Early in my career, I had a routine that I valued deeply. Whenever our schedules allowed, I would ask Dr. Ned Roberto—the legendary marketing research guru who at one time served as our Vice Chair at Mansmith and Fielders—to sit in the back of my seminar. My request was simple: Audit my logic, find the cracks, and give me a brutal critique. Afterward, we would switch roles, and I would do the same for him.
When Ned retired, the dynamic shifted but didn’t soften. My co-author, business partner, and wife, Chiqui Escareal-Go, took his place in the reviewer’s chair. If you think a seasoned mentor is tough, try receiving a strategic critique from your spouse who has known you since your college days. There is nowhere to hide. The critique is sharper, more direct, and entirely stripped of polite corporate veneer.
It is also the most valuable asset a business leader can possess.
In modern management, we don’t have a great name for this practice. “Intellectual criticism” sounds detached, even pedantic. “Feedback” has been watered down by corporate HR into a polite, predictable sandwich of compliments and gentle suggestions.
What Ned, Chiqui, and I were practicing is something entirely different. It is Intellectual Sparring-the deliberate, mutually invited testing of logic, assumptions, and business frameworks by someone who cares enough about your excellence to make you deeply uncomfortable.
And right now, executive teams are suffering from a severe shortage of it.
The Danger of the Fluency Trap
In my decades of teaching executive education and consulting for companies, I have watched an insidious phenomenon play out in organizations. As leaders move higher up the corporate ladder, they become highly articulate. They master the art of the pitch, the polished slide deck, and the compelling narrative.
They fall victim to the Fluency Trap—mistaking a smooth, beautiful delivery for flawless strategic logic.
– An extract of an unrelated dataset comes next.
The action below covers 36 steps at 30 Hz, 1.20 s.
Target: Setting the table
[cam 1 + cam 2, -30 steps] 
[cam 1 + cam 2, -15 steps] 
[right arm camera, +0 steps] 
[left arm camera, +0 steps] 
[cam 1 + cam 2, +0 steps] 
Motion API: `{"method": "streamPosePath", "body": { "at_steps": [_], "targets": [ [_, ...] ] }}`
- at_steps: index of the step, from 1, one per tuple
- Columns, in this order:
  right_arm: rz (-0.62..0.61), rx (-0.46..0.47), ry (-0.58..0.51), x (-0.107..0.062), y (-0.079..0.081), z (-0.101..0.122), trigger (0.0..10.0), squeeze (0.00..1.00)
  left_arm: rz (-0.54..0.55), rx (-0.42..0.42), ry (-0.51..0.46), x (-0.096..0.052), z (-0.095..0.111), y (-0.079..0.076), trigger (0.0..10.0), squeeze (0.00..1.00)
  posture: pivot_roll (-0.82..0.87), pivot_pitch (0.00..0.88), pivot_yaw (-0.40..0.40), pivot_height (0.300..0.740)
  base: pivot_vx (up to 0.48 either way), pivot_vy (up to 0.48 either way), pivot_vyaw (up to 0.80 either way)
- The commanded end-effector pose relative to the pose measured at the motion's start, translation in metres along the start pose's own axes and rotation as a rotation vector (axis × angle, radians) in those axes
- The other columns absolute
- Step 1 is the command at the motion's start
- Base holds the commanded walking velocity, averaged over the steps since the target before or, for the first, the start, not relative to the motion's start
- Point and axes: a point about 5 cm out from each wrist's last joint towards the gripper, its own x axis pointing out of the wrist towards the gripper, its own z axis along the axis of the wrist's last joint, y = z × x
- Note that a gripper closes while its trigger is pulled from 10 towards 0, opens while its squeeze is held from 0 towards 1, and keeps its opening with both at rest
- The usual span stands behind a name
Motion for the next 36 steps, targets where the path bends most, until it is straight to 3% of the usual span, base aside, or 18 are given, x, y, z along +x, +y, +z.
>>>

When you have the position, or the renowned expert, people naturally stop pushing back. The room nods. The charts look professional. The presentation flows effortlessly. But fluency is not validity. A strategy can sound incredibly eloquent in a meeting and still crash spectacularly when it hits the reality of a volatile market.
Complacency rarely creeps into an organization because the leadership lacks intelligence. It creeps in because they lack challenge. Without a disciplined mechanism to poke at the underlying architecture of a business model, you aren’t executing a strategy; you are running on hope and confirmation bias.
Why We Must Deliberately Invite Constructive Friction
True intellectual sparring requires a rare mix of vulnerability and rigor. It means recognizing that an intimate understanding of your blind spots—whether held by a trusted colleague or a partner who knows your default thinking patterns—is a strategic asset, not a personal attack.
When executive teams explicitly design a culture that welcomes different points of view and rigorous dissent, they unlock three structural advantages:
1. It Unearths Hidden Assumptions
Every business model rests on a foundation of unexamined beliefs about customer behavior, competitor responses, and value chain capabilities. Intellectual sparring forces you to dig up those assumptions and audit them under a harsh light before the market forces you to do so at a much higher cost.
2. It Stress-Tests the Core Logic
An idea that cannot survive a rigorous, closed-door debate among peers will never survive a volatile, unpredictable market. It is far better to let a flawed premise bleed on the whiteboard during a strategic planning session than to watch it bleed capital in the real world.
3. It Divorces Ego from Excellence
The moment you invite someone to critique your logic, you shift the objective of the conversation. The goal is no longer to defend your rightness; the goal becomes the relentless pursuit of the correct strategic answer. It teaches leaders to view their models as hypotheses to be tested, rather than identities to be protected.
If everyone in your circle is nodding, your strategy may be in serious jeopardy.
Seek out the people who possess the intellectual weight (includes multidisciplinary perspectives such as Ned’s research discipline and Chiqui’s anthropology and behavioral psychology background) to challenge you and the integrity to tell you exactly where your logic falls short. It will be uncomfortable. It might even feel a bit brutal in the moment. But that discomfort is the exact price of strategic clarity.
Step out of the fluency trap, invite the friction, and let the best logic win.